The Prophets of Palestine
Nizar Banat's Fight for the Soul and Total Palestinian Self Determination
Editors Note: This article was a collaborative effort between Brummy Taz, of the Brummy Art Collective & Guy Schell. To support her work, follow the link.
An artist, poet, author, and friend, Brummy Taz asked that her short history of Nizar Khalil Muhammad Banat be available to everyone. In the West we seldom hear the stories of the many Palestinian Prophets, like Banat, who gave their lives to protect their families, their communities, and their properties from being violently colonized at the hands of zionist butchers. Banat was in the habit of publicly calling out the Palestinian Authority’s (PA) sycophantial collaborative relationship with their Western Colonizers and the Israeli Government.
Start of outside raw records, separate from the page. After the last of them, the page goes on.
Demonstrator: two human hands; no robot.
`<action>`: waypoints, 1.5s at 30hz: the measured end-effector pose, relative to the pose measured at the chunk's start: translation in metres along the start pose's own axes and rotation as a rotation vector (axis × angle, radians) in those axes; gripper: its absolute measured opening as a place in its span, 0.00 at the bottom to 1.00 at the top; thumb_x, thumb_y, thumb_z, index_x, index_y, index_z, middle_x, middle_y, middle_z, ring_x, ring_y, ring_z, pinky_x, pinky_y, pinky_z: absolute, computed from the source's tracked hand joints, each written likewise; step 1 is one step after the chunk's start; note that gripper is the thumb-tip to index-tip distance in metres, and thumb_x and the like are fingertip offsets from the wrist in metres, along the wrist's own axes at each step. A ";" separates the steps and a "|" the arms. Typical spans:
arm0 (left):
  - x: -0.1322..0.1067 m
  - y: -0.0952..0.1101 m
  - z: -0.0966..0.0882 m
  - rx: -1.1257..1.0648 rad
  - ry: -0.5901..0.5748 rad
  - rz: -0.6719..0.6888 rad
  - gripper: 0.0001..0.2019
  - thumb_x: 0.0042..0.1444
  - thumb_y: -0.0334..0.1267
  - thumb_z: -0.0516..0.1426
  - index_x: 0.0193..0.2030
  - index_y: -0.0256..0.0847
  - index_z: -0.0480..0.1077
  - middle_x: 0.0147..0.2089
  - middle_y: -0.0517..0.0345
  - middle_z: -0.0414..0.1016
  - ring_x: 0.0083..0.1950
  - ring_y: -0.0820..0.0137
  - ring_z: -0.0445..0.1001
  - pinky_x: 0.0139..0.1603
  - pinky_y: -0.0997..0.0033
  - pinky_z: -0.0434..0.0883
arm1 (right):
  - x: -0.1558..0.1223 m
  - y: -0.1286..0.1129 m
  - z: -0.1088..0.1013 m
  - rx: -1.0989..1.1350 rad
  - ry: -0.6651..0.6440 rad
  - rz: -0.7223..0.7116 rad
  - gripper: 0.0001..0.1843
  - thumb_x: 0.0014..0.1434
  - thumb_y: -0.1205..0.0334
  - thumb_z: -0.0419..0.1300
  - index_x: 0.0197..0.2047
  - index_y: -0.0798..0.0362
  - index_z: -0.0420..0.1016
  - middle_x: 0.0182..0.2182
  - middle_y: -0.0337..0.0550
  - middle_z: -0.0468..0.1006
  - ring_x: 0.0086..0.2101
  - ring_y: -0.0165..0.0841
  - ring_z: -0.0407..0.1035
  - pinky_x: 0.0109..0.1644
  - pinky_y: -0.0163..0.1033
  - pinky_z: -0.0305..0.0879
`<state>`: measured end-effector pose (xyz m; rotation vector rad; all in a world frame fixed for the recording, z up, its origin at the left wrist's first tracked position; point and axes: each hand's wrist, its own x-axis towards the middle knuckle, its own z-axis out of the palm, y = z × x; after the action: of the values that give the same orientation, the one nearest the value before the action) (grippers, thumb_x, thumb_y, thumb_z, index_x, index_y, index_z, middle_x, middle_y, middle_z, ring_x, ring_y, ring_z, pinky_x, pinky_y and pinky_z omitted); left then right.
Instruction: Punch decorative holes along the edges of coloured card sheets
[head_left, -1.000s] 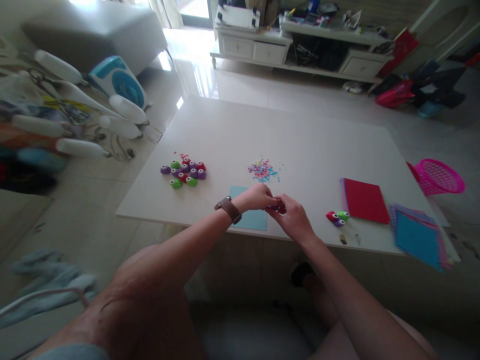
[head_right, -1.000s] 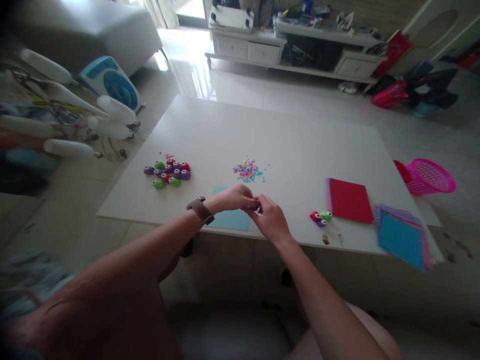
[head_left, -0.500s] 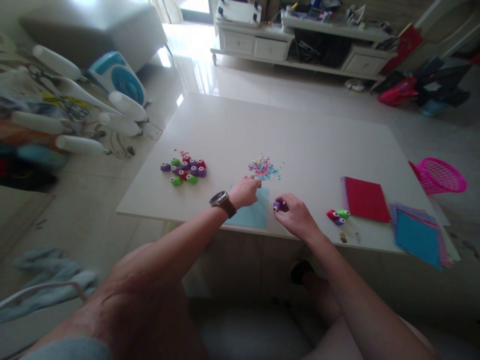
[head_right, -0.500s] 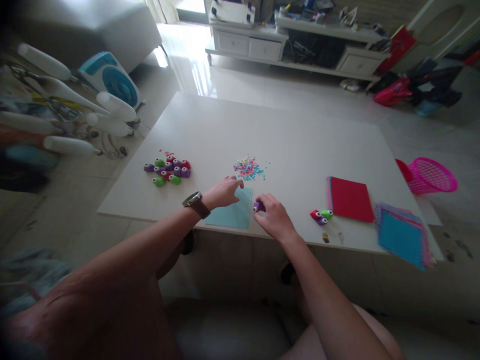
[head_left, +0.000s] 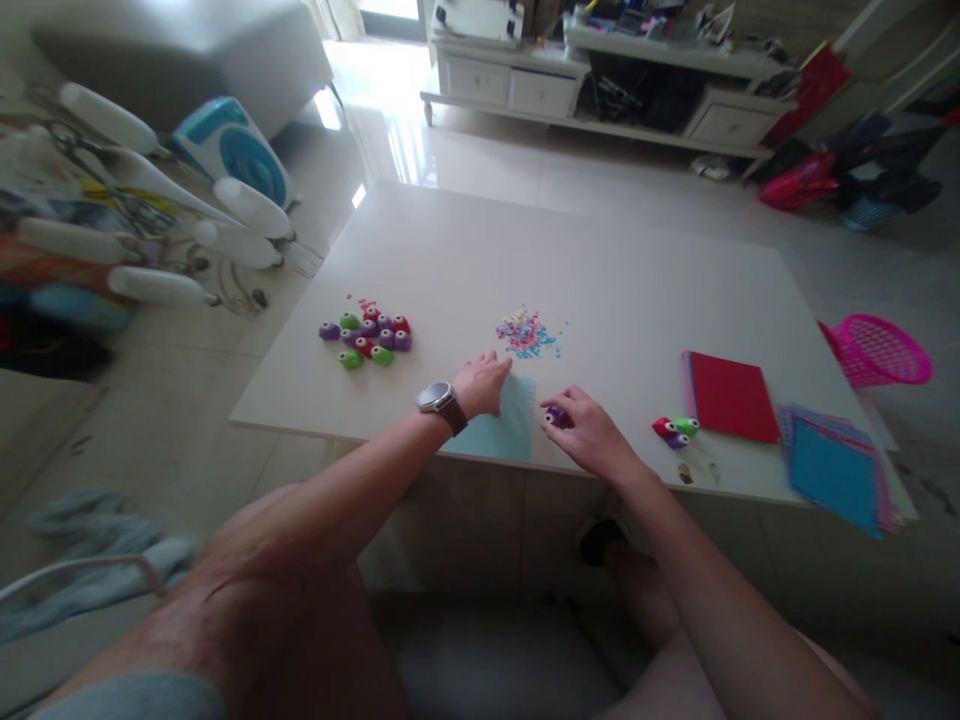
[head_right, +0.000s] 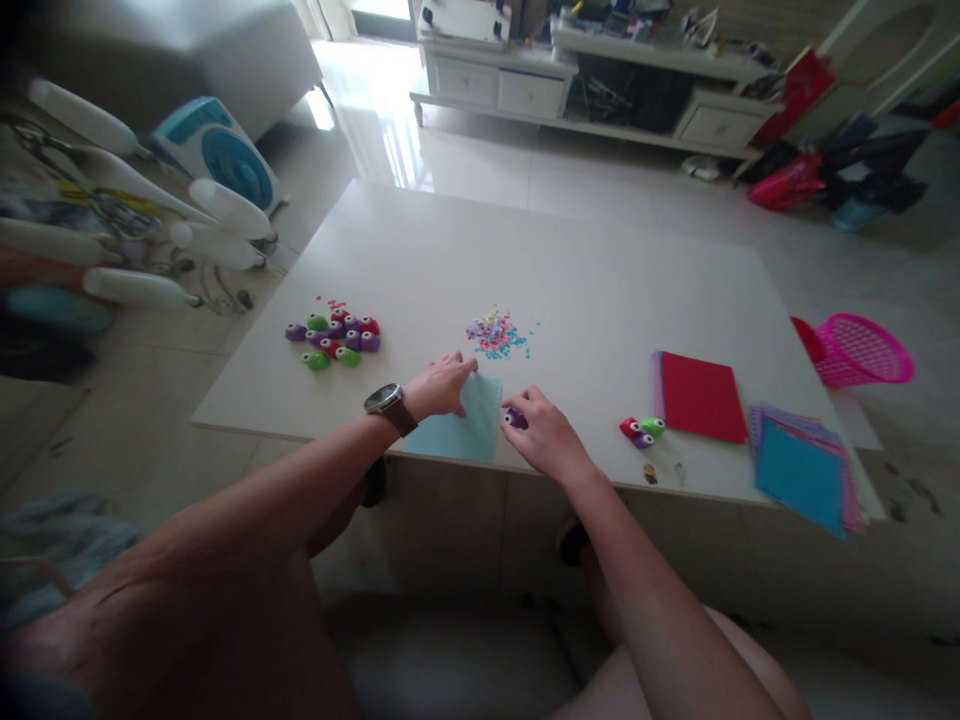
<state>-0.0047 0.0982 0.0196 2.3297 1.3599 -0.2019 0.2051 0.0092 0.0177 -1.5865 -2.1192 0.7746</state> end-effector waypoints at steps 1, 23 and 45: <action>0.000 0.000 -0.001 -0.004 -0.011 -0.006 0.38 0.42 0.38 0.73 0.60 0.40 0.65 0.60 0.41 0.67 0.59 0.51 0.71 0.58 0.52 0.70 | 0.000 0.001 0.000 0.008 -0.010 0.006 0.08 0.62 0.64 0.61 0.45 0.51 0.77 0.41 0.43 0.70 0.35 0.31 0.69 0.44 0.38 0.67; 0.013 -0.013 0.014 -0.099 -0.024 0.086 0.39 0.37 0.36 0.74 0.55 0.39 0.61 0.55 0.45 0.74 0.56 0.56 0.74 0.52 0.66 0.70 | 0.001 0.006 0.003 -0.002 0.010 0.006 0.11 0.53 0.74 0.60 0.38 0.53 0.79 0.37 0.43 0.74 0.37 0.33 0.71 0.46 0.38 0.68; 0.017 -0.014 0.016 -0.115 -0.043 0.067 0.38 0.39 0.38 0.73 0.57 0.37 0.63 0.55 0.44 0.72 0.56 0.57 0.73 0.55 0.67 0.70 | 0.000 0.006 0.004 0.011 -0.108 0.155 0.07 0.52 0.71 0.62 0.34 0.52 0.77 0.33 0.41 0.80 0.33 0.33 0.73 0.38 0.35 0.65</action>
<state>-0.0067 0.1109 -0.0047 2.2583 1.2377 -0.1486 0.2070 0.0094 0.0113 -1.7563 -2.0791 0.9410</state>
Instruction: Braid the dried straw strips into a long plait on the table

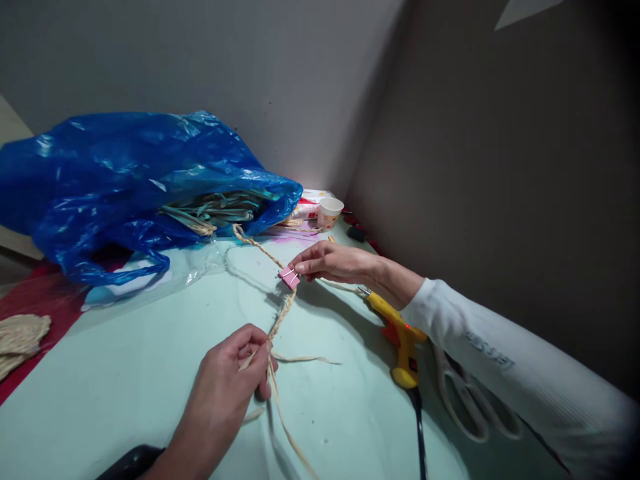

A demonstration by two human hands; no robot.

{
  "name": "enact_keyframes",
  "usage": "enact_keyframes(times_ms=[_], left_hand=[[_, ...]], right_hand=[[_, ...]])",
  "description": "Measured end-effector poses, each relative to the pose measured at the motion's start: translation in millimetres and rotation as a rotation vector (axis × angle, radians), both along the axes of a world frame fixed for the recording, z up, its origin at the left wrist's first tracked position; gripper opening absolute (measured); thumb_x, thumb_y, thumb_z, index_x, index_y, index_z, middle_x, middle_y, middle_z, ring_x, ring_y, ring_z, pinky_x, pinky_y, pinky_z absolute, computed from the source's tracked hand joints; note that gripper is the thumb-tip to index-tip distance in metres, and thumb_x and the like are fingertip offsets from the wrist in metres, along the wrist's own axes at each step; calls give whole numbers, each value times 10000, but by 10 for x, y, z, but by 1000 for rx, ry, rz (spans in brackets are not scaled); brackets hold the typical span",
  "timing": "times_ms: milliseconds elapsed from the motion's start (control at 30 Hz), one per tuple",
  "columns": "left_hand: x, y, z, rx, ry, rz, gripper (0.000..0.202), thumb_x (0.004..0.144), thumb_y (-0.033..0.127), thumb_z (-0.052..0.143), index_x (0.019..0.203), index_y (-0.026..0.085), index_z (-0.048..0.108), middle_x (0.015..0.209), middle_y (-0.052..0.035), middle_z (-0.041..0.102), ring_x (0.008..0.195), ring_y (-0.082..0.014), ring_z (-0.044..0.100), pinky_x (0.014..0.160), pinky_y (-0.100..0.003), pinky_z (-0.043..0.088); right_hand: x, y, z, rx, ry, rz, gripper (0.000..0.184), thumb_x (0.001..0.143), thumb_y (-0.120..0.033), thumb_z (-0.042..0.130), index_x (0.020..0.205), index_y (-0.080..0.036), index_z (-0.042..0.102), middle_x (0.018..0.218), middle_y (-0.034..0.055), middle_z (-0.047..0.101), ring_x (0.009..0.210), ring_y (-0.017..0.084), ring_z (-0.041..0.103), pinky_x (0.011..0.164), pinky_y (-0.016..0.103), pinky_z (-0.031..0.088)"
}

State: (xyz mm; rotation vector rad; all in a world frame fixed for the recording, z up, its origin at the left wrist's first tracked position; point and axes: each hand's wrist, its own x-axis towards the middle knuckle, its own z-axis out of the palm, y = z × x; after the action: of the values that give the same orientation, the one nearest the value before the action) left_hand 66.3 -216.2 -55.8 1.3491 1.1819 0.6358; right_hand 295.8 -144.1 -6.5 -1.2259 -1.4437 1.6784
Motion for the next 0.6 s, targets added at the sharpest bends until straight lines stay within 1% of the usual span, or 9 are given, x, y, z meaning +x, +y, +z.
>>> enact_keyframes(times_ms=[100,200,300,433,500,600], left_hand=[[-6,6,-21,-6,-26,-14,197,766,348,588,650,195,543,429,39,558,429,-113,487,493,-214,358],[-3,4,-49,-12,-76,19,203,751,360,610,655,188,560,455,27,584,415,-105,478,476,-212,348],[10,-10,-58,-19,-127,69,210,742,355,624,639,185,556,430,39,556,390,-89,449,455,-201,331],[16,-12,-39,-35,-142,84,222,731,358,636,629,179,552,399,45,513,371,-85,436,405,-187,272],[10,1,-23,-55,-150,90,236,717,366,654,632,172,550,432,34,538,373,-76,439,387,-177,242],[-6,31,7,-97,-164,86,256,678,372,688,638,164,544,520,6,605,382,-64,454,383,-167,249]], right_hand=[[4,1,3,-23,29,-28,191,702,-213,760,843,-85,747,766,40,676,662,79,518,628,206,403],[18,-7,2,-40,39,-26,196,710,-215,754,852,-81,746,782,50,682,671,81,527,635,205,406],[46,-14,0,-31,41,-18,197,712,-208,748,860,-78,743,771,50,677,658,79,519,632,205,399],[96,-8,-12,-16,49,-9,186,706,-225,749,826,-84,735,737,38,654,617,75,487,614,215,385],[123,-2,-24,-8,44,4,198,704,-242,751,820,-83,730,742,39,650,620,77,482,618,221,382],[169,1,-44,22,13,14,241,699,-266,755,846,-77,726,749,40,648,623,78,479,604,221,370]])
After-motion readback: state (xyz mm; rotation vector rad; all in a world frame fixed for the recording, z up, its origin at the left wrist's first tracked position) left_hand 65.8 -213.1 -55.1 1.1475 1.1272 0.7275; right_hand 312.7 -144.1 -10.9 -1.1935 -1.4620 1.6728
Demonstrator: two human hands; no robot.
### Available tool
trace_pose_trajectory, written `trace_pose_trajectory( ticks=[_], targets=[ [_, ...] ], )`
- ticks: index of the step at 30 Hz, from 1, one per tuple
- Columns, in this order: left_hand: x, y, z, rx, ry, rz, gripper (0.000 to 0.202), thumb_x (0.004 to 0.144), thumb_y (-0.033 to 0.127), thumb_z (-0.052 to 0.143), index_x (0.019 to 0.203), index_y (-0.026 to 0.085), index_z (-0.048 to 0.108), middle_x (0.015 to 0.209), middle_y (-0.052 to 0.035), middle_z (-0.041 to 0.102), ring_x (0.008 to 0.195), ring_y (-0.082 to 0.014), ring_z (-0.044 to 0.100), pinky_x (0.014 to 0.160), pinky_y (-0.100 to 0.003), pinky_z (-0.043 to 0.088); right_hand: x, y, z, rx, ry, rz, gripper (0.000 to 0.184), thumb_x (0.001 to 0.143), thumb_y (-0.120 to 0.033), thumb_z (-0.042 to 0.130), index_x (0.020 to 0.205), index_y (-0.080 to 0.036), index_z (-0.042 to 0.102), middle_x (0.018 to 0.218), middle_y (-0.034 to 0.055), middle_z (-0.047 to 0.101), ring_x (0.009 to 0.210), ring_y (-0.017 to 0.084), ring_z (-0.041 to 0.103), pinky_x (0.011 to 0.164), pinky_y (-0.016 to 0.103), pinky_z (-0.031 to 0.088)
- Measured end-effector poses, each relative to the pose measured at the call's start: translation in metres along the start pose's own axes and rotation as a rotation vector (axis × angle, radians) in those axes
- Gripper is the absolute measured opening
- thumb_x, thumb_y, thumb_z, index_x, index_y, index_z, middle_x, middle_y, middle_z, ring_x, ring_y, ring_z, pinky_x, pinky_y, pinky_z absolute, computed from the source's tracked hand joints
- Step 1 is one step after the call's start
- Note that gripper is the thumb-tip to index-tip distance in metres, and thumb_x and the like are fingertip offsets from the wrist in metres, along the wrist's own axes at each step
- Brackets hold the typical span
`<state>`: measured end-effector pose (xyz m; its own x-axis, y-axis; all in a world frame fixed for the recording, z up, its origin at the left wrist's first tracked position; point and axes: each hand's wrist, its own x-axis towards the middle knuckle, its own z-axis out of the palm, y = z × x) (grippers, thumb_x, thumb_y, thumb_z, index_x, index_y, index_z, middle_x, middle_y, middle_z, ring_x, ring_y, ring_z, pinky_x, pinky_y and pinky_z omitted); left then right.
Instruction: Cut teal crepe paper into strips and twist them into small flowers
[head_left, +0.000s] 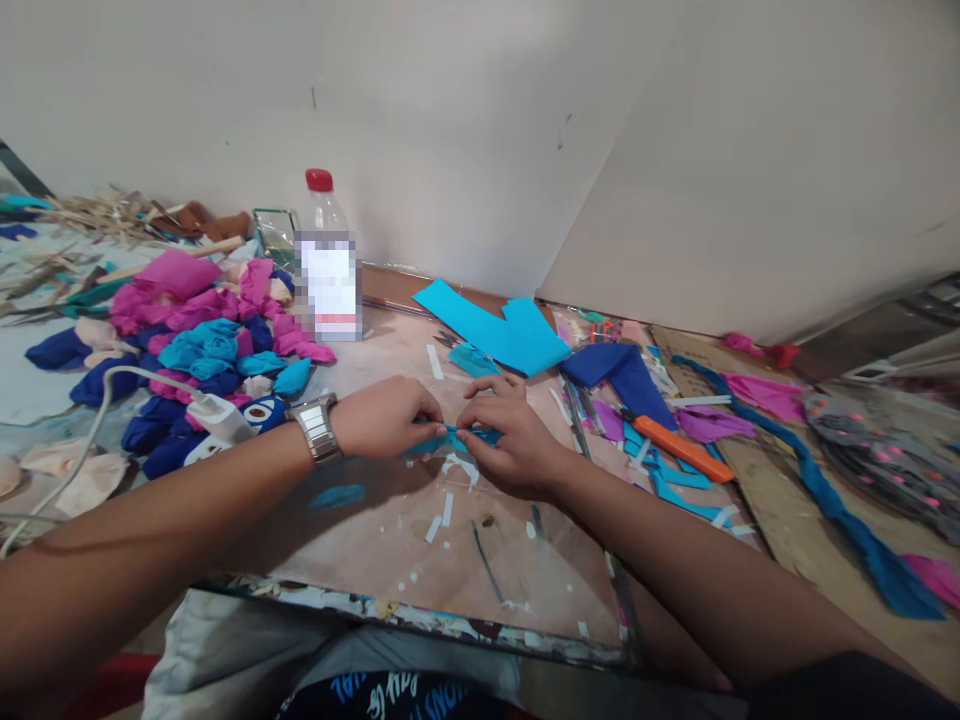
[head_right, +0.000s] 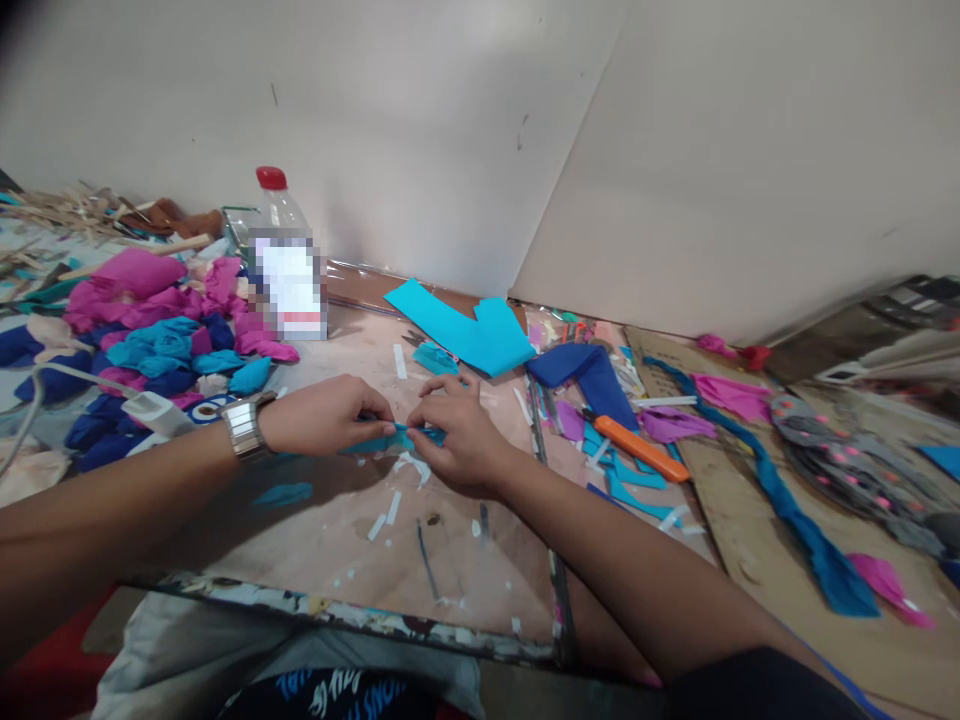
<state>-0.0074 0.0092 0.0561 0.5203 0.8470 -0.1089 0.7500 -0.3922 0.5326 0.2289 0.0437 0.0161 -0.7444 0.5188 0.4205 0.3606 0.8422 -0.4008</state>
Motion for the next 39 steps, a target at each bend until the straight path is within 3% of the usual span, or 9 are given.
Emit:
trace_pose_trajectory(
  ticks=[5, 10, 21, 25, 30, 36, 39],
  targets=[
    [0.0013, -0.0042, -0.0002, 0.013, -0.012, 0.002, 0.038, 0.097, 0.041, 0.054, 0.084, 0.016, 0.080, 0.067, -0.0038, 0.071, 0.056, -0.0135, 0.050, 0.058, -0.030, 0.027, 0.0006, -0.0009, -0.0003, -0.005, -0.003, 0.030, 0.011, 0.094, -0.025, 0.067, 0.083, -0.023, 0.071, 0.085, 0.0035, 0.077, 0.115, 0.030, 0.063, 0.103, 0.051, 0.028],
    [0.0004, -0.0006, -0.0015, -0.010, -0.018, -0.023, 0.036, 0.097, 0.038, 0.054, 0.086, 0.016, 0.081, 0.069, -0.0045, 0.073, 0.057, -0.0135, 0.051, 0.059, -0.030, 0.029, 0.0015, -0.0032, -0.0015, 0.006, -0.037, 0.022, 0.009, 0.094, -0.031, 0.070, 0.098, -0.024, 0.075, 0.093, 0.0049, 0.080, 0.114, 0.031, 0.063, 0.103, 0.052, 0.028],
    [0.0016, 0.0017, 0.0010, -0.052, -0.074, -0.044, 0.034, 0.093, 0.040, 0.057, 0.081, 0.016, 0.078, 0.072, -0.0043, 0.074, 0.058, -0.0140, 0.055, 0.056, -0.028, 0.031, -0.0008, -0.0012, 0.0029, -0.059, 0.046, 0.012, 0.009, 0.096, -0.026, 0.069, 0.096, -0.025, 0.078, 0.093, 0.0050, 0.080, 0.109, 0.027, 0.068, 0.104, 0.053, 0.029],
    [0.0020, -0.0007, 0.0003, -0.199, -0.129, -0.053, 0.031, 0.094, 0.041, 0.058, 0.084, 0.017, 0.076, 0.081, -0.0051, 0.079, 0.066, -0.0156, 0.065, 0.062, -0.025, 0.042, -0.0004, -0.0015, 0.0017, -0.085, 0.063, -0.014, 0.010, 0.097, -0.027, 0.069, 0.099, -0.026, 0.079, 0.098, 0.0059, 0.080, 0.109, 0.027, 0.068, 0.105, 0.054, 0.030],
    [0.0022, -0.0037, -0.0007, -0.580, -0.256, -0.082, 0.027, 0.093, 0.042, 0.063, 0.088, 0.017, 0.071, 0.083, -0.0054, 0.080, 0.069, -0.0165, 0.071, 0.072, -0.027, 0.053, -0.0003, -0.0038, -0.0013, -0.121, 0.066, -0.078, 0.010, 0.100, -0.028, 0.067, 0.098, -0.028, 0.077, 0.093, 0.0020, 0.082, 0.108, 0.026, 0.069, 0.107, 0.053, 0.029],
    [0.0026, -0.0024, -0.0019, -0.576, -0.190, -0.066, 0.037, 0.096, 0.048, 0.058, 0.087, 0.015, 0.074, 0.086, -0.0069, 0.080, 0.076, -0.0183, 0.072, 0.077, -0.029, 0.055, -0.0008, -0.0075, -0.0050, -0.154, 0.093, -0.124, 0.012, 0.101, -0.025, 0.066, 0.098, -0.028, 0.076, 0.094, 0.0007, 0.082, 0.109, 0.025, 0.069, 0.109, 0.055, 0.029],
    [0.0027, -0.0021, 0.0002, -0.677, -0.215, -0.083, 0.035, 0.098, 0.046, 0.056, 0.087, 0.016, 0.070, 0.081, -0.0056, 0.078, 0.073, -0.0177, 0.072, 0.078, -0.030, 0.056, -0.0014, -0.0082, -0.0044, -0.144, 0.082, -0.101, 0.012, 0.101, -0.025, 0.065, 0.101, -0.029, 0.077, 0.096, 0.0010, 0.082, 0.110, 0.025, 0.068, 0.112, 0.056, 0.028]
  ],
)
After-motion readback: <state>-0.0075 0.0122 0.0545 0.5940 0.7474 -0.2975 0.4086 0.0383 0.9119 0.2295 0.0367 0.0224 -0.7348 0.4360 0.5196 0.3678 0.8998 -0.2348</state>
These words were getting plenty of air play among Nizar Banat’s 100K+ followers on social media.
The PA’s primary responsibility was to protect the security of the Israeli occupiers. The Palestinians had no interest in normalizing relations with those who continued to illegally confiscate their lands and disappear their family members. The West’s 21 century style colonialism could not be so easily rammed down their throats.
These sentiments became clear on Saturday June 8th, 2013 during a Boycott, Divestment, and Sanctions Conference held at Bethlehem University. At this event, denouncements and condemnations from the crowd of attendees, who were victimized by the Palestinian Authorities abusive policies, were showered on the PA’s attending Minister of National Economy, Jawad Naji. The Electronic Intifada reporter Asa Winstanley detailed the mounting tension in the room,
During a session intended to allow activists to hold the PA and the PLO to account, questioner Nizar Banat challenged Naji, and pointed out the elephant in the room when it comes to local BDS. He exclaimed: Abbas [Mahmoud Abbas, the president of the PA] says openly that he collaborates with the Israelis.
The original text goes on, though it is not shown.